╭─ DATA SEGMENT

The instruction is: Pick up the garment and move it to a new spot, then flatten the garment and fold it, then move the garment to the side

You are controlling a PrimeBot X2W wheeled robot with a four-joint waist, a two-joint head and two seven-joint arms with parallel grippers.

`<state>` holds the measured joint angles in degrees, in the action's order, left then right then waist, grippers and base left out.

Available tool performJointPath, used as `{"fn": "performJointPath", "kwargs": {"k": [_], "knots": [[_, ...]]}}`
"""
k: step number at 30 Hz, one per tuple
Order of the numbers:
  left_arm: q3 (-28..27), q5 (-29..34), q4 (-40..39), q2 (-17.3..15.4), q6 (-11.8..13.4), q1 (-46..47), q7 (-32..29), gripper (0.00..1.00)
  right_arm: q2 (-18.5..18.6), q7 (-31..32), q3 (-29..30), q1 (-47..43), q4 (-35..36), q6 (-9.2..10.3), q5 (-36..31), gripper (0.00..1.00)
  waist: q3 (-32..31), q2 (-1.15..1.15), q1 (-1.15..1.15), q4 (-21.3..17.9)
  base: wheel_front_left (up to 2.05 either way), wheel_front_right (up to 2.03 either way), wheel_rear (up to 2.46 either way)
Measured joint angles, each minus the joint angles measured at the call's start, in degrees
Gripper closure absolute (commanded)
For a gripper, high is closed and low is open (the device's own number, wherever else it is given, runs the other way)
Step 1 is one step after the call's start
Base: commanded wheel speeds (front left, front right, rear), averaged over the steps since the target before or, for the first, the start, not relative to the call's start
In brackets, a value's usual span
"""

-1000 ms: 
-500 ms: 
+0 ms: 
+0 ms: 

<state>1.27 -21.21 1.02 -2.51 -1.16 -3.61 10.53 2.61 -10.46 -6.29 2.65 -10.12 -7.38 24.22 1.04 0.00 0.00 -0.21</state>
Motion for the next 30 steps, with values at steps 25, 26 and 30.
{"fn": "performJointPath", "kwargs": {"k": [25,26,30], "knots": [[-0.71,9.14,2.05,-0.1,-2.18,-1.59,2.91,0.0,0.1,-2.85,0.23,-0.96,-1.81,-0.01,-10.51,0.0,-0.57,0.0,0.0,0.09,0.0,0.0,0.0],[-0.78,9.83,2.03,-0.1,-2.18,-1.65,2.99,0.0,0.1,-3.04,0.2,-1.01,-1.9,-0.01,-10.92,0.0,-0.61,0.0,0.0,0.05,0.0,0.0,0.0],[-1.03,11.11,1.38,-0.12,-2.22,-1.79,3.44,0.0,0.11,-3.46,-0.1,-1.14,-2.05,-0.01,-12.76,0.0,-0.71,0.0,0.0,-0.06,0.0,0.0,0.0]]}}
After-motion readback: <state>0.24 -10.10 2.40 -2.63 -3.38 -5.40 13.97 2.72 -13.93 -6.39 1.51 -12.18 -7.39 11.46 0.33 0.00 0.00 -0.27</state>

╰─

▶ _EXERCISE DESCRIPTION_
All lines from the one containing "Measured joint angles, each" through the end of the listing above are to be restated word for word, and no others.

▶ _ANSWER TO THE EXERCISE_
Measured joint angles, each minus the joint angles measured at the call's start, in degrees
Gripper closure absolute (commanded)
For a gripper, high is closed and low is open (the device's own number, wherever else it is given, runs the other way)
Step 1 is one step after the call's start
Base: commanded wheel speeds (front left, front right, rear), averaged over the steps since the target before or, for the first, the start, not relative to the call's start
In brackets, a value's usual span
"""

-1000 ms: 
-500 ms: 
+0 ms: 
+0 ms: 

<state>1.27 -21.21 1.02 -2.51 -1.16 -3.61 10.53 2.61 -10.46 -6.29 2.65 -10.12 -7.38 24.22 1.04 0.00 0.00 -0.21</state>
Motion for the next 30 steps, with values at steps 25, 26 and 30.
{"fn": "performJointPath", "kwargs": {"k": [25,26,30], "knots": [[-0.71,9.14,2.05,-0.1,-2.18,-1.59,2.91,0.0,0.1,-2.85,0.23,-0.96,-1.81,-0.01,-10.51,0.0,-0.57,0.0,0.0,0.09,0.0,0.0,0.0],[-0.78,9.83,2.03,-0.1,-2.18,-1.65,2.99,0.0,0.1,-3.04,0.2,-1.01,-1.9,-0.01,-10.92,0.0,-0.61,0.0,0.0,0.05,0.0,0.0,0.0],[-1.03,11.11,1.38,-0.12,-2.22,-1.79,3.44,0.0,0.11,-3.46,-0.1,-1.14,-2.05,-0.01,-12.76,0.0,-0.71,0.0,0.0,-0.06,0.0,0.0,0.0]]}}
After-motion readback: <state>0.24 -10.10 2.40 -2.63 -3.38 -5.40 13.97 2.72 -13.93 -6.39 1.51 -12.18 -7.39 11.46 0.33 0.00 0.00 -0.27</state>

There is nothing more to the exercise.